▶ [Activity]: Using the records that follow, tally the lines containing the word "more" and state only the count.

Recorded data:
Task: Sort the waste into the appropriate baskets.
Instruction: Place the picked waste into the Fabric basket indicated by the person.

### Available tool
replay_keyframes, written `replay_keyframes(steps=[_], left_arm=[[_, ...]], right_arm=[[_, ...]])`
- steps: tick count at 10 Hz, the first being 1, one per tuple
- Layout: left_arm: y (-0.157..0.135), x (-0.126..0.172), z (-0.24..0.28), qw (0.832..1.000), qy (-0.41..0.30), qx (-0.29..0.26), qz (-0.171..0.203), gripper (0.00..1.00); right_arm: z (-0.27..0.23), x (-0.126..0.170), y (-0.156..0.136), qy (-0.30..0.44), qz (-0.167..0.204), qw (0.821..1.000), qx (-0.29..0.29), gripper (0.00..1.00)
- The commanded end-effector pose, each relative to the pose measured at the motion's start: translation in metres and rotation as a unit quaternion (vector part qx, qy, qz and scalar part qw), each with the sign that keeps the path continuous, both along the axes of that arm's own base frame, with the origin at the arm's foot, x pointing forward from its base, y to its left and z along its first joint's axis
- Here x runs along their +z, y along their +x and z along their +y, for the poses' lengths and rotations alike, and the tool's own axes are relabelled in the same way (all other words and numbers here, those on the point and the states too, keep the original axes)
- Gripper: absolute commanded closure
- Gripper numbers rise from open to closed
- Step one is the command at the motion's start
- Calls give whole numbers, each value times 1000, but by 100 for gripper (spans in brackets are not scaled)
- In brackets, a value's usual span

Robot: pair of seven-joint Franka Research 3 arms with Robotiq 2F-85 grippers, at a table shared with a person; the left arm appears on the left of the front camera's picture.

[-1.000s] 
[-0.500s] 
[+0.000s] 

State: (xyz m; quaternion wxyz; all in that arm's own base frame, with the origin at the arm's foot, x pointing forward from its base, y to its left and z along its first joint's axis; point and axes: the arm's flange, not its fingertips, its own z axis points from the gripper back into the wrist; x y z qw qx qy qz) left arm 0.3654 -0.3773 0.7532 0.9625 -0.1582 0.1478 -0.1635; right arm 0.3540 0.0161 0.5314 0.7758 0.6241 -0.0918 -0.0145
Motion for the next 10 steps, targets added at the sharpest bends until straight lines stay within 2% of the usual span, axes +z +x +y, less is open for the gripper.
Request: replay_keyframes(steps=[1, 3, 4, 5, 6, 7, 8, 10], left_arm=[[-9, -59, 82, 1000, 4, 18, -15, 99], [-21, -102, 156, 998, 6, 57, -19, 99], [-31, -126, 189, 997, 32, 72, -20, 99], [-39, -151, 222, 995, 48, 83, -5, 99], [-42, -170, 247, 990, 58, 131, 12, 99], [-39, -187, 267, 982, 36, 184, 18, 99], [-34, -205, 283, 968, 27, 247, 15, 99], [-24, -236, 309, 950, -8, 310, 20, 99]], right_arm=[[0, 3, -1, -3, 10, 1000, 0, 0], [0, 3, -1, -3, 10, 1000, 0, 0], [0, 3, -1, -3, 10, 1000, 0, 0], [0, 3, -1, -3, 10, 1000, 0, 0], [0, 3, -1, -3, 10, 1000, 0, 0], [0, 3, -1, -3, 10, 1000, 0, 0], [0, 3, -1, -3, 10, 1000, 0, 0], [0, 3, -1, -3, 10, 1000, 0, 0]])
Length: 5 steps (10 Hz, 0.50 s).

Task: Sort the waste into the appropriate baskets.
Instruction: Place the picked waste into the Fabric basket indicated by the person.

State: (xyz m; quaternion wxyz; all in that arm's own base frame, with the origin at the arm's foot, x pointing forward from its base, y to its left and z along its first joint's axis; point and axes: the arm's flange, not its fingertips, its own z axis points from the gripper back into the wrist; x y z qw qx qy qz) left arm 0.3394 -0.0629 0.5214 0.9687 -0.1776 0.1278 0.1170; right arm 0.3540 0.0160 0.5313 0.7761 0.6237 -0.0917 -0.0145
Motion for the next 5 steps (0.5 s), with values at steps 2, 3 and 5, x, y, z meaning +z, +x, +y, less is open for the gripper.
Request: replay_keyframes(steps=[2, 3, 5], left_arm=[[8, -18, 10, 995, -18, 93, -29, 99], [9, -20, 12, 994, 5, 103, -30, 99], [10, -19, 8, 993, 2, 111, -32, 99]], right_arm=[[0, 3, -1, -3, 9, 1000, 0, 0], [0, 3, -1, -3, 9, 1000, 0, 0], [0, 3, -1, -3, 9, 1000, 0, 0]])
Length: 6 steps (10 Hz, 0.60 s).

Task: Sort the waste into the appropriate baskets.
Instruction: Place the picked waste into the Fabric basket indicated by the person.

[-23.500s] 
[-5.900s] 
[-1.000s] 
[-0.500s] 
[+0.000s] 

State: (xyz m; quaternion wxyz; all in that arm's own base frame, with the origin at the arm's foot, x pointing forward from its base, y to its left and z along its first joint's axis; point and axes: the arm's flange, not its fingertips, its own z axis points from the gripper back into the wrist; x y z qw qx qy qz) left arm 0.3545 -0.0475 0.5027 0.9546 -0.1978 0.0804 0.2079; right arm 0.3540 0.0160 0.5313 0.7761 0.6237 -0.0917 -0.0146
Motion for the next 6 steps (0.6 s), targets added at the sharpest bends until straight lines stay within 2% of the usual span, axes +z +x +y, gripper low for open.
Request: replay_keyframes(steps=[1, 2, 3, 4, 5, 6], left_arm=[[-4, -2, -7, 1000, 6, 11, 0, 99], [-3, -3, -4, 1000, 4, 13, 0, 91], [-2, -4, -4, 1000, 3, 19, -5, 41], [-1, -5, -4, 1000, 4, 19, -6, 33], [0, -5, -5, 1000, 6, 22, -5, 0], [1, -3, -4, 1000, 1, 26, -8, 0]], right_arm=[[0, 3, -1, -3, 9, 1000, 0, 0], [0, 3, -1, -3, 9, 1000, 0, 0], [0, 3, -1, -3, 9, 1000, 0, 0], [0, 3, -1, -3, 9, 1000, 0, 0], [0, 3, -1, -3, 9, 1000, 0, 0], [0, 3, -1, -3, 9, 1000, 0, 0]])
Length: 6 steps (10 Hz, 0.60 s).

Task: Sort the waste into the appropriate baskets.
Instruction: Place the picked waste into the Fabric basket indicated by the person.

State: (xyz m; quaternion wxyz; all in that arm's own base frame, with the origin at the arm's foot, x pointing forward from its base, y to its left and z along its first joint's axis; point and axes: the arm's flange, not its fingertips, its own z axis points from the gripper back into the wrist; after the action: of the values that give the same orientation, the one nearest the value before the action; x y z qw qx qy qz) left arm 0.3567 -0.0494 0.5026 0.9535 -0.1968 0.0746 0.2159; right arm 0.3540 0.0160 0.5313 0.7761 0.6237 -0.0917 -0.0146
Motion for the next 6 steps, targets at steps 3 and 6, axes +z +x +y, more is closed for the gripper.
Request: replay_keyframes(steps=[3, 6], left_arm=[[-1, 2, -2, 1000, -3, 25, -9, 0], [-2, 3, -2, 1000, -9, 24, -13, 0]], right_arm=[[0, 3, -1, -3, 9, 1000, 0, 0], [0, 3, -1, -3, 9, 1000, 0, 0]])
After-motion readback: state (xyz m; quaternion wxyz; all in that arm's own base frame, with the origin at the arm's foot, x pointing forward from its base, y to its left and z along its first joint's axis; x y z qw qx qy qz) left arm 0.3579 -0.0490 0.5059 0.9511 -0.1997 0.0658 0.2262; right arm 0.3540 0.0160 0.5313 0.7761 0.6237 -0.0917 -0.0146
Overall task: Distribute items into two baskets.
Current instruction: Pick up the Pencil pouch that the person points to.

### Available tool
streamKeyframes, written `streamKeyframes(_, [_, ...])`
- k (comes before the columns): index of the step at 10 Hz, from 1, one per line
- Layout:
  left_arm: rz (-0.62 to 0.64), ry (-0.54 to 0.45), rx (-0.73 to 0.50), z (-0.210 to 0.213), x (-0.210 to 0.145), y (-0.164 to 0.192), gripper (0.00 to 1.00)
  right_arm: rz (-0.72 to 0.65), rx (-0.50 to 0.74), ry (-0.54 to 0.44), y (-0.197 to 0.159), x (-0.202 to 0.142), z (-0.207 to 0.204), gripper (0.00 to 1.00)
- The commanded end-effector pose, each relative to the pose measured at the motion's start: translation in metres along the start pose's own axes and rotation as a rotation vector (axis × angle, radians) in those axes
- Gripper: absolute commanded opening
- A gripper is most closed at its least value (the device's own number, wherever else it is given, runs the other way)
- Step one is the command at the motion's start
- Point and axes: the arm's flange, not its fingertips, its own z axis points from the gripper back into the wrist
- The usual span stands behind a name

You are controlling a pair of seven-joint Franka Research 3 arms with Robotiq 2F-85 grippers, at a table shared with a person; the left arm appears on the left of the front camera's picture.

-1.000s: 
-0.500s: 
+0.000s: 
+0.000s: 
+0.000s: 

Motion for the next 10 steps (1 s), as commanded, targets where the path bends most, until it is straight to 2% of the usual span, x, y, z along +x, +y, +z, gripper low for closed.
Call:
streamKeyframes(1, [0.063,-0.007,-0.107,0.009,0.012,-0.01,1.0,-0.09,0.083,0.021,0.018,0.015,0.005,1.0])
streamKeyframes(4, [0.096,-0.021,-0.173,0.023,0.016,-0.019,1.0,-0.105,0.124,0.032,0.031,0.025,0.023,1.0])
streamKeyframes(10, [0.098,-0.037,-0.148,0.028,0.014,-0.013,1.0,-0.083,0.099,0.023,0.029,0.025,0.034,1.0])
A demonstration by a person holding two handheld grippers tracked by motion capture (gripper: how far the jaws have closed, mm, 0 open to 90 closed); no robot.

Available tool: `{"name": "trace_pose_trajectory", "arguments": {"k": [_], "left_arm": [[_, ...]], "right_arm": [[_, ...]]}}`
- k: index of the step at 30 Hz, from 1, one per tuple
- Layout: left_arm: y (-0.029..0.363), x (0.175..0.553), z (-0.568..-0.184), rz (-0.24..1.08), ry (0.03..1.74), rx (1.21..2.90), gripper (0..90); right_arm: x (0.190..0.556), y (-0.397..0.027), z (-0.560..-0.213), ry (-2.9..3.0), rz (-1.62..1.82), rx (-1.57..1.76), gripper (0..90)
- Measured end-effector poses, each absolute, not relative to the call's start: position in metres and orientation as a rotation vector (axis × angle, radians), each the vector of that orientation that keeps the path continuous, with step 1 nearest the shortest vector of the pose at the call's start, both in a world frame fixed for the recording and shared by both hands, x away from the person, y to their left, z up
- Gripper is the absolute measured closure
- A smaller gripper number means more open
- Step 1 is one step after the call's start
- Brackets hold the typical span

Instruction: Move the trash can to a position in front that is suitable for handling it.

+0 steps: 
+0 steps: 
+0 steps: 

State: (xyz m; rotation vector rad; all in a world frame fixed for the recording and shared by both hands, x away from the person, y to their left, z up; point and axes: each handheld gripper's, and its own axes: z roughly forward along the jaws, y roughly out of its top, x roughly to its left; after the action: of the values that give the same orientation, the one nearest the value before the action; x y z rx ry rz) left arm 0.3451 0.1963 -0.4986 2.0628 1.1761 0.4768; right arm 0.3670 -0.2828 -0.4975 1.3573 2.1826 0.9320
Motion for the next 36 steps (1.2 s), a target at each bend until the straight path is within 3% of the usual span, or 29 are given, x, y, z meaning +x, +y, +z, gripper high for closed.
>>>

▶ [Written solution]: 2